Home NBA, National Basketball AssociationNBA NewsKnicks, sweep ai 76ers ma nessuna festa: “L’obiettivo è il titolo”

Knicks, sweep ai 76ers ma nessuna festa: “L’obiettivo è il titolo”

di Michele Gibin

E’ con una ripassata memorabile, da 144-114 in gara 4 a Philadelphia, che i New York Knicks colgono la seconda finale di conference di fila e la vittoria numero 7 di fila ai playoffs completando un “cappotto” di taglia enorme per i malcapitati 76ers.

30 punti tondi di scarto (ma che a partita in corso erano stati anche 38), 43 punti nel primo quarto e 41 nel terzo per i Knicks che in gara 4 hanno tirato con 25 su 44 da tre e mandato 6 uomini in doppia cifra. 33 gli assist di squadra per New York che delle 4 gare della serie, tre ne ha vinte con uno scarto superiore ai 14 punti con le esplosioni di gara 1 e appunto gara 4. Una superiorità manifesta anche contro dei 76ers al completo, mentre ai Knicks da gar 2 mancava OG Anunoby a causa di un problema muscolare da monitorare per il prosieguo della post-season e la Eastern Conference che sarà.

Knicks e Anunoby che qualche giorno di riposo lo avranno in ogni caso. Pistons e Cavs sono sul 2-1 e dovranno giocare almeno altre due partite, c’è dunque tempo per l’ala ex Toronto Raptors di recuperare senza perdere altre partite.

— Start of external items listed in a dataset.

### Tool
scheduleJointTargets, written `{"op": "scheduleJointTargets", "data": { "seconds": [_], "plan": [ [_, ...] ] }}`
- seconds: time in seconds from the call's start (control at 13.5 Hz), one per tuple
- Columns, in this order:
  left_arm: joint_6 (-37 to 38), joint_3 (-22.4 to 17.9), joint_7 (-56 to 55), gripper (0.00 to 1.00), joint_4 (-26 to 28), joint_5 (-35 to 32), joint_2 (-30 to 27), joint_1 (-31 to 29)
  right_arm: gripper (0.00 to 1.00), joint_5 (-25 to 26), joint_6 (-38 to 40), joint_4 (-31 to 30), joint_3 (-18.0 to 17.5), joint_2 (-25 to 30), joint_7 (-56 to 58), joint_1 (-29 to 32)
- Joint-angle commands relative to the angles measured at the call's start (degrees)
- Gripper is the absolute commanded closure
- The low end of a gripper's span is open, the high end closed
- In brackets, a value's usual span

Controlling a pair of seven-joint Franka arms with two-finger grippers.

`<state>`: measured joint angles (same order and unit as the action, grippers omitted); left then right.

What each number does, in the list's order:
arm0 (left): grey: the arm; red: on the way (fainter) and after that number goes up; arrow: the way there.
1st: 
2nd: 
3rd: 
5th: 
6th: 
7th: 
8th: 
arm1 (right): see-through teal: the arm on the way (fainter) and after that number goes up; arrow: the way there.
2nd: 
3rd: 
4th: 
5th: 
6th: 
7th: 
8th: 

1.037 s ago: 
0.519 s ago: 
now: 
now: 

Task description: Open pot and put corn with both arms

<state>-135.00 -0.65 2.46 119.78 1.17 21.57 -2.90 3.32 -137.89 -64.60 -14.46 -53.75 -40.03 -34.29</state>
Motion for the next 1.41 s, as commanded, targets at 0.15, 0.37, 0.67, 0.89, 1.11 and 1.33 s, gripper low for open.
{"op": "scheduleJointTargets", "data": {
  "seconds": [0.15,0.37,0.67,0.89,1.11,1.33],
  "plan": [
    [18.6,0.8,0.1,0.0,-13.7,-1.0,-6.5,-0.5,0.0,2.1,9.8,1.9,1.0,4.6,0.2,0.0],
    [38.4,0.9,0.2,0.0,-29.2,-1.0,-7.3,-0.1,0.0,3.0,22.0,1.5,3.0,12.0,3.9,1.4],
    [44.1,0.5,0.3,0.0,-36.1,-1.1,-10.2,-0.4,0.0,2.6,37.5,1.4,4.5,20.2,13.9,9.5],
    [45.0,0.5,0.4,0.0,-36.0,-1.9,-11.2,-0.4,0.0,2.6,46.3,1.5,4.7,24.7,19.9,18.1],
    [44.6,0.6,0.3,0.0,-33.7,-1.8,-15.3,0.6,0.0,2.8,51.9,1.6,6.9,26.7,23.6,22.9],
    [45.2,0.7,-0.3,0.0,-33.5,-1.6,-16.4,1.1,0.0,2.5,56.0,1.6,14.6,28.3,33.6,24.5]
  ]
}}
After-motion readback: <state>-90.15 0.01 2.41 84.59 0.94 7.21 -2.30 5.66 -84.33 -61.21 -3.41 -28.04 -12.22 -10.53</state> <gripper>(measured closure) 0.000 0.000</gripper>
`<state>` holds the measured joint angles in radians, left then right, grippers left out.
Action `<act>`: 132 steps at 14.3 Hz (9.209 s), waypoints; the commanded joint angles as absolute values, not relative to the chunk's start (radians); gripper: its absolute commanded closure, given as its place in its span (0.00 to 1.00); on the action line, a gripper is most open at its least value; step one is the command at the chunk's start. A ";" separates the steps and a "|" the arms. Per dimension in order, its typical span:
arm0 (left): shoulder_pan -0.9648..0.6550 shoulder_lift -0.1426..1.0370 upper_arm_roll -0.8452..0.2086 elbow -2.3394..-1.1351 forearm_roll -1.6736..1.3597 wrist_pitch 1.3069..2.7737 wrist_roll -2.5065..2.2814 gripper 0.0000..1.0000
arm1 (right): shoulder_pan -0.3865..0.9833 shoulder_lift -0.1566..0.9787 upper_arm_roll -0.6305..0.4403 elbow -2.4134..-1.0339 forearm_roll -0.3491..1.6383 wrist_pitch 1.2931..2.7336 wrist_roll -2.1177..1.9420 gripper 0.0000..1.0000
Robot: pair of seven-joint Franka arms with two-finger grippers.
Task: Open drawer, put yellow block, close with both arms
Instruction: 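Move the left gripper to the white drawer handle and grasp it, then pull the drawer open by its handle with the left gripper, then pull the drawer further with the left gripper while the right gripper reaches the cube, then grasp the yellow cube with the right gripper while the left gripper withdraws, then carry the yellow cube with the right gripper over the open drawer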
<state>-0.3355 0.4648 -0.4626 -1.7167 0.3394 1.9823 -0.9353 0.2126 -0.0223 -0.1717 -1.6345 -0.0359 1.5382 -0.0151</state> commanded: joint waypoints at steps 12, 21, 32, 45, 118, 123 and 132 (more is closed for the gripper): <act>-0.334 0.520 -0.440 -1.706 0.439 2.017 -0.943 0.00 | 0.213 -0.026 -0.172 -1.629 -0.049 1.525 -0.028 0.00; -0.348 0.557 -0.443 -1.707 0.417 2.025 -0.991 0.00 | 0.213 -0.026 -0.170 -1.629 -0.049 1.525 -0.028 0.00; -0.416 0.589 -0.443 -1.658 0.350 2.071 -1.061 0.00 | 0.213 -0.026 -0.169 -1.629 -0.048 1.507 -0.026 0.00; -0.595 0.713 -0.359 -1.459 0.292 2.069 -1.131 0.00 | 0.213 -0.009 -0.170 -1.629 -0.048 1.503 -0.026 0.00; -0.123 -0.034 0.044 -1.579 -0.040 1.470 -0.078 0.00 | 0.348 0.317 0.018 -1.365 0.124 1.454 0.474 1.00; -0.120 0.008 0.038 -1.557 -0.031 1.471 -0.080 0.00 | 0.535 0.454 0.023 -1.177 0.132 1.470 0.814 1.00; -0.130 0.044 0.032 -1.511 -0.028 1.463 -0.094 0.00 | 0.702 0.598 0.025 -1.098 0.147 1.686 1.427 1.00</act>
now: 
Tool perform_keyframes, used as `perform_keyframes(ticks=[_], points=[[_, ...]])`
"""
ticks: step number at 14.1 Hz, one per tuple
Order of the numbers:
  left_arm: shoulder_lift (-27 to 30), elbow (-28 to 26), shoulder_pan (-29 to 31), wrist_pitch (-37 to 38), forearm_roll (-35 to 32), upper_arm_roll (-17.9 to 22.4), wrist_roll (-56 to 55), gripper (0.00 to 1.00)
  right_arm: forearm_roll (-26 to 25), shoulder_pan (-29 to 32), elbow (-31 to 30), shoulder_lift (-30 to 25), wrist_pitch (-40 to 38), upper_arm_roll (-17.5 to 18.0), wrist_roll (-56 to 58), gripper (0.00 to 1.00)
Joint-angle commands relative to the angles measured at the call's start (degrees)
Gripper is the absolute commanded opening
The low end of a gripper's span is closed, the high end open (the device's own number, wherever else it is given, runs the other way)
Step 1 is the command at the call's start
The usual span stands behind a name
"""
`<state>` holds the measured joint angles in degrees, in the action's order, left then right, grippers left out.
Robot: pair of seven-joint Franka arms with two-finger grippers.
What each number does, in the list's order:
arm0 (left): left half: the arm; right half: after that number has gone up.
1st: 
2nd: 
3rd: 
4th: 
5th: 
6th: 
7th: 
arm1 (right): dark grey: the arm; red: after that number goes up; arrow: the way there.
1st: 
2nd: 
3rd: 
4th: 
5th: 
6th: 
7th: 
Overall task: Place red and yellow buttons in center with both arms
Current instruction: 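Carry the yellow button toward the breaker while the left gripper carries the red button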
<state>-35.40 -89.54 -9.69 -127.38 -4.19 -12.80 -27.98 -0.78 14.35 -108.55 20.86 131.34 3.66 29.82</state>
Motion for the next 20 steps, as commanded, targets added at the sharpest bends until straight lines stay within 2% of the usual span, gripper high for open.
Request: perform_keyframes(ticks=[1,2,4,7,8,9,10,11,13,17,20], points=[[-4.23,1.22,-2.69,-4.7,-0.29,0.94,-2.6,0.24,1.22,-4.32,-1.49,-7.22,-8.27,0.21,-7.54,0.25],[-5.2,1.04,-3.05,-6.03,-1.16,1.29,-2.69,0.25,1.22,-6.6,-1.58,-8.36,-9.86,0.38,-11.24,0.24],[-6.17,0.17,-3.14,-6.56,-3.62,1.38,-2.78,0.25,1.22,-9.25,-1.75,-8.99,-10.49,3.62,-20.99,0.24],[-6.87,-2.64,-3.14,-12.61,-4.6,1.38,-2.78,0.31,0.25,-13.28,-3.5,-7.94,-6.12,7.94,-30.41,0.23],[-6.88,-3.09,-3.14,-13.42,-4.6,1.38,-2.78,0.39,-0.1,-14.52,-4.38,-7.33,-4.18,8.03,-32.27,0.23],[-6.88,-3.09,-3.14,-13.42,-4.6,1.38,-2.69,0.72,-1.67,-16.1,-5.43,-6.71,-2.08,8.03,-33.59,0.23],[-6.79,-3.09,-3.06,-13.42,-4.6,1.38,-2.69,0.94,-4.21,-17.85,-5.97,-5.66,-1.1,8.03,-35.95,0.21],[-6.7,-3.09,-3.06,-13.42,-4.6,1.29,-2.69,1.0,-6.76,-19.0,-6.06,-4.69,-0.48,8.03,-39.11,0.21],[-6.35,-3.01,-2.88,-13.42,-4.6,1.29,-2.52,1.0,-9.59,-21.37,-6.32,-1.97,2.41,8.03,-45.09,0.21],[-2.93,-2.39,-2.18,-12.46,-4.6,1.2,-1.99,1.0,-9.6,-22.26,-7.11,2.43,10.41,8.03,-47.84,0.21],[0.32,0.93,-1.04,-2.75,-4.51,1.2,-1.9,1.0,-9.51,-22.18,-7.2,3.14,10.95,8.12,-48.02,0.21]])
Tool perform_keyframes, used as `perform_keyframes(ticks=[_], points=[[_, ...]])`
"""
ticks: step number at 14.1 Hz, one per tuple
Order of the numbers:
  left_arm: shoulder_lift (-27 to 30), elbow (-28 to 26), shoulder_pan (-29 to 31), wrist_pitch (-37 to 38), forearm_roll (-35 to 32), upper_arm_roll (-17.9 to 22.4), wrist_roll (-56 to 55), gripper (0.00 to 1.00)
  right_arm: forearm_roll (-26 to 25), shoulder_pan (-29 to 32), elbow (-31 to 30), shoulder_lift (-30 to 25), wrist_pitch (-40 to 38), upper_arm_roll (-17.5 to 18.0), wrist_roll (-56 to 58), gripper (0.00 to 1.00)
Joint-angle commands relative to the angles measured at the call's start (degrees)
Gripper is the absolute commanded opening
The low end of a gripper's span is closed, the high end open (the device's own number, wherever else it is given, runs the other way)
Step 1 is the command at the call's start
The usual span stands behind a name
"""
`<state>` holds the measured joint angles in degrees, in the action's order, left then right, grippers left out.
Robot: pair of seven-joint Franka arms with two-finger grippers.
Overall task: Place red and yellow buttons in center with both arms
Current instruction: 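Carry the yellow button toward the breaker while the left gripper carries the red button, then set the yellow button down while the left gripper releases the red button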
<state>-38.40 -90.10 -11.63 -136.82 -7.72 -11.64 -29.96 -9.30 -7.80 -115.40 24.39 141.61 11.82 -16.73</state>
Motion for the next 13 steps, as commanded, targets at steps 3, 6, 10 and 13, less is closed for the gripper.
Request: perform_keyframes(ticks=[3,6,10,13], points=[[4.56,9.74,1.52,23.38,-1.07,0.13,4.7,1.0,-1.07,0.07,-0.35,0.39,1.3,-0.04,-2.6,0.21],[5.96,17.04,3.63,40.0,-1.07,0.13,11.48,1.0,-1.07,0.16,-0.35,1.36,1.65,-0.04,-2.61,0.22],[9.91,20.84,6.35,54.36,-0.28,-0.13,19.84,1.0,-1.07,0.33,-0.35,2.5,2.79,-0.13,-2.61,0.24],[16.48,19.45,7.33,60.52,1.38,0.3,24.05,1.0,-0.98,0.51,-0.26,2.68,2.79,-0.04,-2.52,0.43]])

Gara 4 è stata un’esibizione di tiro per Miles McBride, da 29 punti con 7 su 9 da tre, e per Jalen Brunson che da gara 4 della serie contro gli Hawks è imprendibile, per lui 25 punti con 6 triple a bersaglio beneficiando anche di un attacco che gira a mille, in cui tutti vengono coinvolti e la palla circola velocemente di mano. Karl-Anthony Towns ha chiuso con altri 10 assist frutto proprio di un sistema così efficace, che genera buoni tiri per tutti. Sistema che chi si ritroverà davanti al prossimo turno dovrà sudare sette camicie per rallentare.

Ci piace il nostro ritmo attuale e se rispetteremo anche domani ciò che pensiamo di essere in grado di fare, questo è ciò che occorre per darci una chance di vincere” e con vincere si intende tutto, il bersaglio grosso che manca ai Knicks dal 1973, ere geologiche fa. “I ragazzi hanno raggiunto un altro livello in termini di attenzione ai dettagli, energia e impegno. Sono tutte le ragioni per cui ora stiamo giocando un buon basket” parola di coach Mike Brown.

I Knicks hanno segnato 18 triple nel solo primo tempo di gara 4, chiuso sull’81-54, la seconda volta in questi playoffs in cui Brunson e compagni segnano almeno 80 punti in un primo tempo. Tra le serie contro Atlanta e Philadelphia, i Knicks hanno rifilato nelle 8 partite vinte uno scarto medio di 19.4 punti, il più ampio da quando si giocano nella NBA i playoffs a 16 squadre, dal 1984.

Ma non c’è niente ancora da festeggiare, nessun giubilo. Solo un processo da portare avanti” ammonisce Josh HartLo scorso anno quando battemmo Boston con quelle rimonte, non dico che festeggiammo troppo ma sicuramente fu diverso. Oggi è solo quello che dovevamo fare e dobbiamo restare concentrati e sul pezzo“. Per Jalen Brunson “Siamo e restiamo concentrati perché dobbiamo conservare quel vantaggio che ci siamo conquistati sul campo. Stiamo ancora scrivendo la nostra storia“.